» Activity:
Looking at the records below, please work out how many lines contain the word "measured" and give the number alone.

-*-

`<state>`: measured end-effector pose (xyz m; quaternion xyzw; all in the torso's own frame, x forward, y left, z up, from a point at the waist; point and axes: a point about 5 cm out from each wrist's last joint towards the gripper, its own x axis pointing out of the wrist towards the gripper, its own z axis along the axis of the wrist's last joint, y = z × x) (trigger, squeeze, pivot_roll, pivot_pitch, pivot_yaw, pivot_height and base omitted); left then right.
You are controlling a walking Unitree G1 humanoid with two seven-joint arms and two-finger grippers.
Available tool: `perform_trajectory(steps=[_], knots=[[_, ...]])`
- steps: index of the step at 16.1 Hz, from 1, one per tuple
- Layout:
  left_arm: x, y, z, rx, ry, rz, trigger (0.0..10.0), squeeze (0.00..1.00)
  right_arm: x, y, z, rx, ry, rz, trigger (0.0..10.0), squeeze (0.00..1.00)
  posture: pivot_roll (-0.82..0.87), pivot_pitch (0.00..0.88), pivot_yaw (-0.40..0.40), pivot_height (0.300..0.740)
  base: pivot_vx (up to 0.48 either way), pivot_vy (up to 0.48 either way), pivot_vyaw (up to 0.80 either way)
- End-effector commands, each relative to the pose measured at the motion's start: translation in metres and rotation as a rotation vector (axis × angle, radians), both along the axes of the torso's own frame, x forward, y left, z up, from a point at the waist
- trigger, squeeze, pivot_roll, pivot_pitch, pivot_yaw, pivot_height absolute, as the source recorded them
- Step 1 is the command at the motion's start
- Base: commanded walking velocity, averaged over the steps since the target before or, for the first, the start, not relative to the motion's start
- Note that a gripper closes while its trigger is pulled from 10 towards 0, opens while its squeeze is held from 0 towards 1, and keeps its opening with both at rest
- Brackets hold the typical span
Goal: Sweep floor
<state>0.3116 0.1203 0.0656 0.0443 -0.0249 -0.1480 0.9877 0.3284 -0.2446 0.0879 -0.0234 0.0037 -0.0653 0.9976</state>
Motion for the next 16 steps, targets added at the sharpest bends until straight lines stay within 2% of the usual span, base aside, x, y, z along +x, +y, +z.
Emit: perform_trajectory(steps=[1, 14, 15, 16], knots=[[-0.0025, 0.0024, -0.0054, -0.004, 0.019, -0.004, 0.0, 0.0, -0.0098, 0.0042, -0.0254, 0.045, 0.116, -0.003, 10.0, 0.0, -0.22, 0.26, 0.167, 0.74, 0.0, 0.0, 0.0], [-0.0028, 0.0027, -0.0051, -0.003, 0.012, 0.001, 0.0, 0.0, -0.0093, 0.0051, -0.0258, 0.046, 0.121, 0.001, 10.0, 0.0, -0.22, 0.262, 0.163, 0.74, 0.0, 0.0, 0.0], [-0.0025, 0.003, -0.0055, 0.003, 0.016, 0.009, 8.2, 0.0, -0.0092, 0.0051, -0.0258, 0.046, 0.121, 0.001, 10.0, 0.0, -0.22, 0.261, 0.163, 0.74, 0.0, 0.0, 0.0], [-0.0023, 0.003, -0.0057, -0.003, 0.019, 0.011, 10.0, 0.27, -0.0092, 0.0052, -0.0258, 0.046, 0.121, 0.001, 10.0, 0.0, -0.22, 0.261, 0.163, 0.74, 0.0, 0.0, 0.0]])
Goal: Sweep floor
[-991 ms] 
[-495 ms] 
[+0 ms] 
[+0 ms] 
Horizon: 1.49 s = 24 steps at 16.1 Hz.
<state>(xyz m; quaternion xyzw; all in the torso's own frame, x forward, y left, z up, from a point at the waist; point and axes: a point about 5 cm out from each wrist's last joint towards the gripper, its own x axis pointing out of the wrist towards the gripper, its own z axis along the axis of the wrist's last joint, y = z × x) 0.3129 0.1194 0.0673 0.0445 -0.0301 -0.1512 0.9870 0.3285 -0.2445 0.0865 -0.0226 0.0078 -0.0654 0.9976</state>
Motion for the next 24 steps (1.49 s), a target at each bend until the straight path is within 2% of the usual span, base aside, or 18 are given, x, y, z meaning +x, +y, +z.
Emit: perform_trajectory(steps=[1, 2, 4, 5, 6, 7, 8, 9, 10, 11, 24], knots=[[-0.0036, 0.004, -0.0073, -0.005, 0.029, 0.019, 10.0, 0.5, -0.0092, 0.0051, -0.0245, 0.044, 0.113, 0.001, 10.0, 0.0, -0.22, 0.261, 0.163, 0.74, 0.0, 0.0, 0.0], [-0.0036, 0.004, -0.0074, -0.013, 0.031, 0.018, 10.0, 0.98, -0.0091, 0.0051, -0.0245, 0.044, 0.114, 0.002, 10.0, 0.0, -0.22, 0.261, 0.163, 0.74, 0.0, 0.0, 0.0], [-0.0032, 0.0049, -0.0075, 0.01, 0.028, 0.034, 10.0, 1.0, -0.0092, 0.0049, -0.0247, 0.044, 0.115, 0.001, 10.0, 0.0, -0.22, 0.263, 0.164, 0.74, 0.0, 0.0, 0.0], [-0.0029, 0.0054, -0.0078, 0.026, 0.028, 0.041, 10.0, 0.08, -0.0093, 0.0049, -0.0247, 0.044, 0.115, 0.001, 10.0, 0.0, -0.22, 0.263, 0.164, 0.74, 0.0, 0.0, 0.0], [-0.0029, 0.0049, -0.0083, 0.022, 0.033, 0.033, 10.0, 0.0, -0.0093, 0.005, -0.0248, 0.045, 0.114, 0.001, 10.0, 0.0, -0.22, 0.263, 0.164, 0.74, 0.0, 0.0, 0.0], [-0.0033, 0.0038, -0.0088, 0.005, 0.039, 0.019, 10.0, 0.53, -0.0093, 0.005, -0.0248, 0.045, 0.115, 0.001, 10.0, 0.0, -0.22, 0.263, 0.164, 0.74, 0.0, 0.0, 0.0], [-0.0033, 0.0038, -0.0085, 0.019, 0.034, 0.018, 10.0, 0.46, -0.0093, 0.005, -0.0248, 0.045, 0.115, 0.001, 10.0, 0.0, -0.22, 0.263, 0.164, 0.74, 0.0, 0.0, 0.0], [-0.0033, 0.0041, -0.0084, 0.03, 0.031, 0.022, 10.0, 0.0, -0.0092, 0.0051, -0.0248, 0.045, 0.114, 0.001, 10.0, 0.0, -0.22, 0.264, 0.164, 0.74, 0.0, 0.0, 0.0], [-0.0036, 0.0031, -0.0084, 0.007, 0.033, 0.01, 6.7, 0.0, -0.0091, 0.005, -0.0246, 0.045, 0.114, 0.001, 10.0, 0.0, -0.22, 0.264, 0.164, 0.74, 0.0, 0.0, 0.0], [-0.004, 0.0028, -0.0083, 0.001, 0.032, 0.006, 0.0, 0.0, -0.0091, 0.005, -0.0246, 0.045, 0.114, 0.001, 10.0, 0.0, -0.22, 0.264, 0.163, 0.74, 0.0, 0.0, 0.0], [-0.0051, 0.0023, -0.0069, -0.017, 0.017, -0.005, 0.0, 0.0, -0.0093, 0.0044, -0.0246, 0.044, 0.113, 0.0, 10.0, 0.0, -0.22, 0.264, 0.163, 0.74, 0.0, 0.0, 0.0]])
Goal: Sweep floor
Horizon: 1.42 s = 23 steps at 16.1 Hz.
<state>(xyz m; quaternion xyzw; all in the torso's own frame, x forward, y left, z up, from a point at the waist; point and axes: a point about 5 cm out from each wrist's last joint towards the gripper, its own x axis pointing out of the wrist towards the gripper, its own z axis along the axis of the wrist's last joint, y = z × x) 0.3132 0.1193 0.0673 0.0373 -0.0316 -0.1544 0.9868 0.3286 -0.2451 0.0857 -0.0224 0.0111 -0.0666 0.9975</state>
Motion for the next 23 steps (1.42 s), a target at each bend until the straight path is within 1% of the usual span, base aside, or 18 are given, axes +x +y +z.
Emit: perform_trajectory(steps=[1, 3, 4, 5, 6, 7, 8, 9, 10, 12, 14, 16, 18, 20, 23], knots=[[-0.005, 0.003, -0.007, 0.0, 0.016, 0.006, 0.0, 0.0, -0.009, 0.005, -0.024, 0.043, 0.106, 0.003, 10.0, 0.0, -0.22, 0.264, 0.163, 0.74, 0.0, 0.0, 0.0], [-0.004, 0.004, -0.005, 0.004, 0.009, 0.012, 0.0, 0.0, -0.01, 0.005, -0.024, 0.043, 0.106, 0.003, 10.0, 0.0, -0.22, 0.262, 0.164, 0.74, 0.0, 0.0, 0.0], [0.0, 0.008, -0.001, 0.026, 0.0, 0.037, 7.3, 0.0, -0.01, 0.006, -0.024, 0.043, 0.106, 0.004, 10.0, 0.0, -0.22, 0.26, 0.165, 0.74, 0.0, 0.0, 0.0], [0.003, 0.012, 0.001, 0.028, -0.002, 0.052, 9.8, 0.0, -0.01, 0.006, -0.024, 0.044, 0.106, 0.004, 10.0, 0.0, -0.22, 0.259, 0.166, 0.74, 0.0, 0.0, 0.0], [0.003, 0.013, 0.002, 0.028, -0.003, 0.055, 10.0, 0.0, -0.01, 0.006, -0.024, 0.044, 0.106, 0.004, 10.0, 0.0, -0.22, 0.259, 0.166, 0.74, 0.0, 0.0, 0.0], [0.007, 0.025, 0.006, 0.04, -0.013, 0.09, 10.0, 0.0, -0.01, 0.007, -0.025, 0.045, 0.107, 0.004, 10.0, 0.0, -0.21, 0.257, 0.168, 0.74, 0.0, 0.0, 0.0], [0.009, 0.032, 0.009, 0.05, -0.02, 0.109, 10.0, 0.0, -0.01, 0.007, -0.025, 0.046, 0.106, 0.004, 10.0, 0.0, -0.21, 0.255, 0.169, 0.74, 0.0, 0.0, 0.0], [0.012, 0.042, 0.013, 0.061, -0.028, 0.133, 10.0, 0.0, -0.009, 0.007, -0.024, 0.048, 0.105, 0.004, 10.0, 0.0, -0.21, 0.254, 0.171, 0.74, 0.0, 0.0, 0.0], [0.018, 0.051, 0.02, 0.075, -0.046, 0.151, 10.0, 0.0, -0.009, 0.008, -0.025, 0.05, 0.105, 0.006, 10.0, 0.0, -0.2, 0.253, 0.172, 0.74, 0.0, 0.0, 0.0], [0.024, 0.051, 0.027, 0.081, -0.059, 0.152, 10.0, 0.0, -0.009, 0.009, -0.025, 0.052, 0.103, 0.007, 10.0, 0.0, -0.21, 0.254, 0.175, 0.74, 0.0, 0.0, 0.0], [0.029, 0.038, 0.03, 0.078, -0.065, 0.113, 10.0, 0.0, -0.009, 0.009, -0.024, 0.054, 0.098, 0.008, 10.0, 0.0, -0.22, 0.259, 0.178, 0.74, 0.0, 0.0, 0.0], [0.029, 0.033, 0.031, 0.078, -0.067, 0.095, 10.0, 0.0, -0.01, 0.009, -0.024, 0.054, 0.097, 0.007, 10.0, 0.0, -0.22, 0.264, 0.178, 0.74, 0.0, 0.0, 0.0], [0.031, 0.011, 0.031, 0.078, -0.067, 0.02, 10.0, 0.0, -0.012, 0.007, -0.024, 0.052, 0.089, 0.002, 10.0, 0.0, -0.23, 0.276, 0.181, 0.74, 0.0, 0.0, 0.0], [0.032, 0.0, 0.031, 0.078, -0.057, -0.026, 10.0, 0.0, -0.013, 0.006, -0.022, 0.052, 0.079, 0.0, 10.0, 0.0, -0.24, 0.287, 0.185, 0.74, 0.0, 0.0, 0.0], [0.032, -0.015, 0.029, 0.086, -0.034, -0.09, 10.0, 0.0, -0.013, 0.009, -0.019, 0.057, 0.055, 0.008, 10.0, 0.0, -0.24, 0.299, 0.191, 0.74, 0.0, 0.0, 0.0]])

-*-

» Solution to the exercise:
2